Well wahtever it is.I suppose the WLNY gang has kinda become my regular clique for now.Even though there's like absolutely no strings attached.Everyone meets up only when they can,and whenever they can.Well.I guess Jon was kinda right in that I really do like such groups of friends.Even though it some may argue how close a grp of such friends are.Me and Ryan they all would of course argue aginst that but I guess I shall leave it at here though or else history gonna repeat itself again.:)

Anyway.Actually quite looking forward to the weekend now as the band's gonna be jamming twice this week.One with Geist on Friday(hopefully things change for the better or else it may be the last)and another one with Winston who is a new auditioning drummer.He seems to be pretty enthusiatic so kinda looking forward to meeting and jamming with him.Was telling Kenn that really hope this would be the turning point of the band and that we would finally be able to concentrate on making music fully instead of looking for new members all the time.Zzzz.

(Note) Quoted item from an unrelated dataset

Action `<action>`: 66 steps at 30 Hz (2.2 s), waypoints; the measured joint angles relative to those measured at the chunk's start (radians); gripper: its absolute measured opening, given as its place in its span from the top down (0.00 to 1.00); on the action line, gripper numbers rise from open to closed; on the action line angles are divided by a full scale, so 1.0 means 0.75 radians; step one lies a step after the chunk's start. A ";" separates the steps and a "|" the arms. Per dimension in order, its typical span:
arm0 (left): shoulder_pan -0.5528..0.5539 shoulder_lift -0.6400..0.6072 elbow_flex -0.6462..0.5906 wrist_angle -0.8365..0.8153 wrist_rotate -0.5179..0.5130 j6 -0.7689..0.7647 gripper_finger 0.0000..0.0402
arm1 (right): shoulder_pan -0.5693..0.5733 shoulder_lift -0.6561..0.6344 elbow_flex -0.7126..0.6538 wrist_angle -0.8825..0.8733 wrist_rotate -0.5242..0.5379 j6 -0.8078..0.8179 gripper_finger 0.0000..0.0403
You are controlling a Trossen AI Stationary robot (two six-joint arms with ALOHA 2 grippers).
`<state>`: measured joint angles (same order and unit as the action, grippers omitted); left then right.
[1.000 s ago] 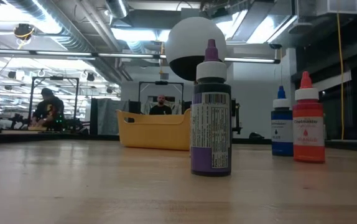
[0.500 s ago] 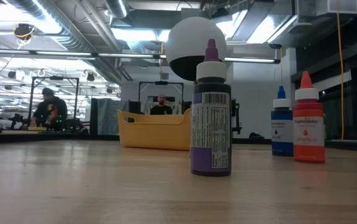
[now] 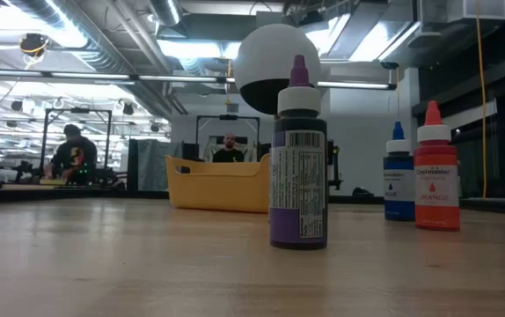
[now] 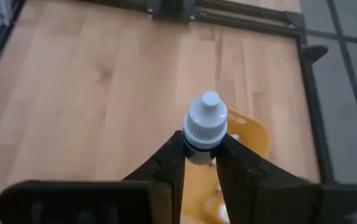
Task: Pick & Place food coloring
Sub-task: Put the small green food coloring bottle into the yellow bin
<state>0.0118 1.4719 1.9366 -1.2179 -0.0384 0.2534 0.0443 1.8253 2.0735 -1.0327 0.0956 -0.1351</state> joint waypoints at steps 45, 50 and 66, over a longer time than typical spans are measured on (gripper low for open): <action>-0.040 0.213 0.085 0.131 -0.199 -0.066 0.93 | -0.132 0.000 -0.003 0.045 -0.159 -0.251 0.79; -0.040 0.213 0.085 0.118 -0.156 -0.054 0.91 | -0.131 0.000 -0.003 0.046 -0.161 -0.248 0.79; -0.042 0.213 0.083 0.021 -0.202 -0.039 0.61 | -0.134 0.001 -0.004 0.056 -0.147 -0.245 0.79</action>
<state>-0.0200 1.6318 1.9991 -1.2021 -0.1902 0.2239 -0.0561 1.8257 2.0705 -0.9906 -0.0147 -0.3187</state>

As for work.Feeling kinda pissed off recently but can't really say anything now cos I'm blogging in the office during lunch.:P So shall continue the post when I get home later.That's it for now guys.

Tata.


Friday, April 06, 2007
8:22 PM

This has gotta be one of the longest fridays I've experience since I started my 7 day work week in March.

Moreover..it's supposed to be a 'Good' one eh.
.......
Ok that was quite lame but honestly I dun really care.

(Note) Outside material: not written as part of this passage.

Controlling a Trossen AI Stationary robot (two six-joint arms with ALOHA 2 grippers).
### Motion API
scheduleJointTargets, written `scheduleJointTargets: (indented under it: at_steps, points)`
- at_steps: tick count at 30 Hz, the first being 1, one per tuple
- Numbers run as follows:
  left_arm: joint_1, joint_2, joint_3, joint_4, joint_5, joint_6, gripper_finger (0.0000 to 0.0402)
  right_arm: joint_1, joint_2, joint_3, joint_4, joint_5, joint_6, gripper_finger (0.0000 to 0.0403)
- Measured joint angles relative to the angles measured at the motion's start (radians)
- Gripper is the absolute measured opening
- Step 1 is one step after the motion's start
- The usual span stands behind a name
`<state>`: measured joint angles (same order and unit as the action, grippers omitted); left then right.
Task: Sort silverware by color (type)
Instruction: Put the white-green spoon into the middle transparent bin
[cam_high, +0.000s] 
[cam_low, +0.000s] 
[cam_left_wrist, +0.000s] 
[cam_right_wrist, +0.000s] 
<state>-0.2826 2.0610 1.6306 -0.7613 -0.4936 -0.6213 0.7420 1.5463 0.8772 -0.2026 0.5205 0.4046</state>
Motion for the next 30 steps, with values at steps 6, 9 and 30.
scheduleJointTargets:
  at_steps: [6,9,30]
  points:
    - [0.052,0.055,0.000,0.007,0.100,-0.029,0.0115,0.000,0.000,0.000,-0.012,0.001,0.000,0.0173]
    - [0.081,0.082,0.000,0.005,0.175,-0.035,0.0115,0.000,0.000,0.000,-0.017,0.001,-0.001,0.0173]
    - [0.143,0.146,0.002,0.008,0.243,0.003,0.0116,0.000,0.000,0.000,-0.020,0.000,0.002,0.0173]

On the other hand though.I got a chance to pay back a portion of the humongous sleep debt that's been piling up since my hectic work schedule started.It's like...work,drink,sleep,work,drink,sleep,work,drink,sleep.Ya>You get the picture.

Actually.I kinda realised just how difficult it is to not go drinking after work ever since I started on this job as a full time temp.It's like...you're so dead tired after work but yet..you just dun feel like going home ya?Cos you know when you wake up the next day..it's gonna be the same boring cycle again..and again...and again until weekend approaches.

Sigh.

Kinda starting to miss school life already.And it's been barely a month since I graduated from SP.Really miss those carefree days whereby the only stressful and boring time is the period before the exams.

Hmm.What's worse.Things in the band ain't exactly working out pretty well either.Even after getting a drummer already..we're still ahving problems as the drummer ain't exactly adapting to our songs very well.He's a nice guy with lots of variety in his beats..but somehow...he just dun seem to be able to sync wiht our songs.Maybe the simplicity of our songs' rhythms caused his creativity and variety to backfire instead.Ironic huh.Just hoping he'll be able to prove us wrong at the next jam.Which may be the last with him if the situation still doens't improve.

And.Kenn kinda said something today that I felt was a bit unfair to me ba.In the midst of a heated argument about the existing drummer..he kinda assumed that I was so anxious about going for the next gig which was coming real soon because I wanted my friends to come watch ME.In all honestly..ever since I joined the band..I dare say that...I've always had only one thing in mind.And that is...fly WITH the band.And crash WITH the band.Meaning...it's with the band or nothing at all.

Maybe I haven't been put into a situation whereby I can take flight myself.But I'm still pretty confident I'll stick to my principle because honestly I feel..as an individual...I am nothing.But if everyone in the band works hard.We are invincible.

Call me naive or what.But I have absolute confidence.In EVERYONE.

Anyway.It's 5am.Enough of my rambling too I guess.Time to sleep.Night.